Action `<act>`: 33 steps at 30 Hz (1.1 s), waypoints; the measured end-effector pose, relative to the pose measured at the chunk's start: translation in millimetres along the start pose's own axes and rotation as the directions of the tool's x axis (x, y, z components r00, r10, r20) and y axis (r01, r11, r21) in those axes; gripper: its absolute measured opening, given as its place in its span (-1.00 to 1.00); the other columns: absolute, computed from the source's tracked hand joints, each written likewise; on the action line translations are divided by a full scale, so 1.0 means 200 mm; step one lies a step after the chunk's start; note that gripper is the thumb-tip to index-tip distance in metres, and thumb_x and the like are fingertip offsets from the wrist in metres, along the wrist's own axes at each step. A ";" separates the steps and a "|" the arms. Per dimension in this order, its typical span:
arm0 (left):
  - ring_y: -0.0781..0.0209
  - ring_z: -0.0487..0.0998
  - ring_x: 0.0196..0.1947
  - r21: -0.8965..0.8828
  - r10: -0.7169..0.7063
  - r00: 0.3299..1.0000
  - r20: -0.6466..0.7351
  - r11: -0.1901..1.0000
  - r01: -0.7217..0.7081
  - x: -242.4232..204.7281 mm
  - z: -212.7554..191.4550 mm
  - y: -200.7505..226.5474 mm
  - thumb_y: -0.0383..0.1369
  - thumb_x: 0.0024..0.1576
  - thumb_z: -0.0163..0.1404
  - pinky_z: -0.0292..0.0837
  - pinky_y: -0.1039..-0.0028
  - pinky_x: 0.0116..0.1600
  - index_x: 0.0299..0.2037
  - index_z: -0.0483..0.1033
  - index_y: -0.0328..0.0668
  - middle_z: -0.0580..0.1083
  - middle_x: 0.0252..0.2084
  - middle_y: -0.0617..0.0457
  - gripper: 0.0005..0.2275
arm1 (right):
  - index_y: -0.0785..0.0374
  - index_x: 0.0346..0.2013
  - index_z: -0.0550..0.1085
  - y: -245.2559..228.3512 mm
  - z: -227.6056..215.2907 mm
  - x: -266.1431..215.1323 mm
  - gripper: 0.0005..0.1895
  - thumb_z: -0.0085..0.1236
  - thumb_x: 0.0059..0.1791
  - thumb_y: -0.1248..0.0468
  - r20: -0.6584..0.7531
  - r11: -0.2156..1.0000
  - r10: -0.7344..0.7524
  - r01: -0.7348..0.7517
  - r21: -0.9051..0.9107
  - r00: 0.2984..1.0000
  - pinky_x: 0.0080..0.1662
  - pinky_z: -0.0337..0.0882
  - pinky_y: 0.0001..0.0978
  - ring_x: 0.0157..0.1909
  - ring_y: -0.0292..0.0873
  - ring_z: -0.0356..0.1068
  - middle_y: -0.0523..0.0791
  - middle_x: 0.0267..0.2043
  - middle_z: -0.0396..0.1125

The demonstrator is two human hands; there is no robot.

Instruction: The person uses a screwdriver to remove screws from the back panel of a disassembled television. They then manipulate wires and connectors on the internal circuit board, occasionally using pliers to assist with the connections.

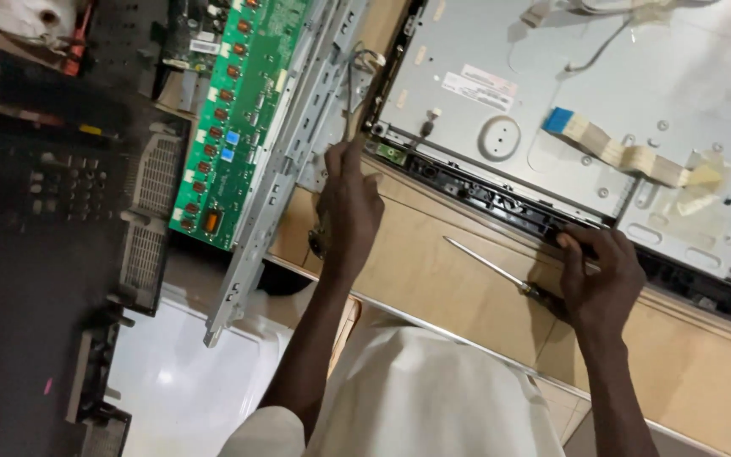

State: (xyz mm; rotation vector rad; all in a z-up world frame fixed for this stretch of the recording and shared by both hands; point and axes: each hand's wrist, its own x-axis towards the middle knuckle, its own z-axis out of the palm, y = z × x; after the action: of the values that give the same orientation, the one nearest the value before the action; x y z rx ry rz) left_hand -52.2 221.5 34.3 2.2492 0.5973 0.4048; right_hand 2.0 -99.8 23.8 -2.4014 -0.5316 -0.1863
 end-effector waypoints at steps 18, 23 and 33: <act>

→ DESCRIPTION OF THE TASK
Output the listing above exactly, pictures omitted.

→ COMPLETED TASK
Action `<act>`: 33 steps at 30 Hz (1.1 s), waypoints; the measured end-effector pose, relative to the pose measured at the chunk's start: translation in millimetres along the start pose's own axes and rotation as the directions of the tool's x axis (x, y, z components r00, r10, r20) and y axis (r01, r11, r21) in those axes; gripper: its absolute measured opening, given as its place in its span (-1.00 to 1.00); the other columns: absolute, computed from the source's tracked hand joints, each written likewise; on the action line translations are divided by a full scale, so 1.0 means 200 mm; step one lies a step after the chunk's start; note that gripper is the thumb-tip to index-tip distance in metres, and thumb_x and the like are fingertip offsets from the wrist in metres, along the wrist's own axes at each step. A ";" separates the steps and a "|" the arms. Per dimension in this order, its typical span:
arm0 (left):
  - ring_y: -0.0781..0.0209
  - ring_z: -0.0487..0.0998
  - ring_x: 0.0196..0.1947
  - r21: -0.8965..0.8828
  - r10: -0.7169..0.7063
  - r00: 0.3299..1.0000
  - r20: -0.6466..0.7351
  - r11: -0.1901..1.0000
  - r01: -0.7217..0.7081
  - x: -242.4232..204.7281 mm
  - z: -212.7554..191.4550 mm
  - y: -200.7505..226.5474 mm
  - thumb_y: -0.0383..0.1369
  - thumb_x: 0.0024..0.1576
  - thumb_z: -0.0163..0.1404
  - pinky_z: -0.0292..0.0837
  - pinky_y: -0.1039..-0.0028
  - pinky_x: 0.0116..0.1600
  - index_x: 0.0299..0.2037
  - index_z: -0.0483..0.1033
  - index_y: -0.0328..0.0668
  - middle_z: -0.0580..0.1083
  - middle_x: 0.0252..0.2084
  - middle_y: -0.0617..0.0457
  - gripper: 0.0005..0.2275
arm1 (right):
  - index_y: -0.0785..0.0374
  - index_x: 0.0346..0.2013
  - index_z: -0.0550..0.1085
  - y: -245.2559..228.3512 mm
  - z: -227.6056..215.2907 mm
  - x: -266.1431..215.1323 mm
  - gripper: 0.0005..0.1895
  - thumb_z: -0.0085..0.1236
  - thumb_x: 0.0059..0.1791
  - thumb_y: -0.1248..0.0468
  - r20: -0.6584..0.7531
  - r11: -0.2156..1.0000
  - r10: -0.7344..0.7524
  - r01: -0.7348..0.7517
  - r21: -0.9051..0.9107
  - r00: 0.2984..1.0000
  - pinky_x: 0.0080..0.1662
  - pinky_z: -0.0337..0.0882
  - pinky_y: 0.0001..0.0978
  - ring_x: 0.0157..0.1909
  - ring_y: -0.0292..0.0873
  - ring_z: -0.0356..0.1068
  - middle_y: -0.0523..0.0791
  - middle_x: 0.0267..0.2043
  - middle_z: -0.0396..0.1125

The demonstrator is two human hands; there is no robot.

Instruction: The person uses a screwdriver to remove screws from the back panel of a disassembled television. They then manipulate wires and connectors on the internal circuit board, occasionally using pliers to assist with the connections.


State: (xyz mm; rotation vector rad; all in a z-up world frame fixed for this stretch of the recording and shared by both hands; point and axes: each hand's wrist, its own x-axis towards the middle knuckle, its own z-axis out of the palm, y = z × x; after the action: of the values that give the same orientation, the one nearest the value before the action; x y z rx ry rz) left_hand -52.2 221.5 34.3 2.2492 0.5973 0.4048; right_hand 2.0 -99.8 23.8 -2.4014 -0.5316 -0.1863
 end-effector waypoints at steps 18, 23 and 33: <act>

There is nothing more to add to this answer.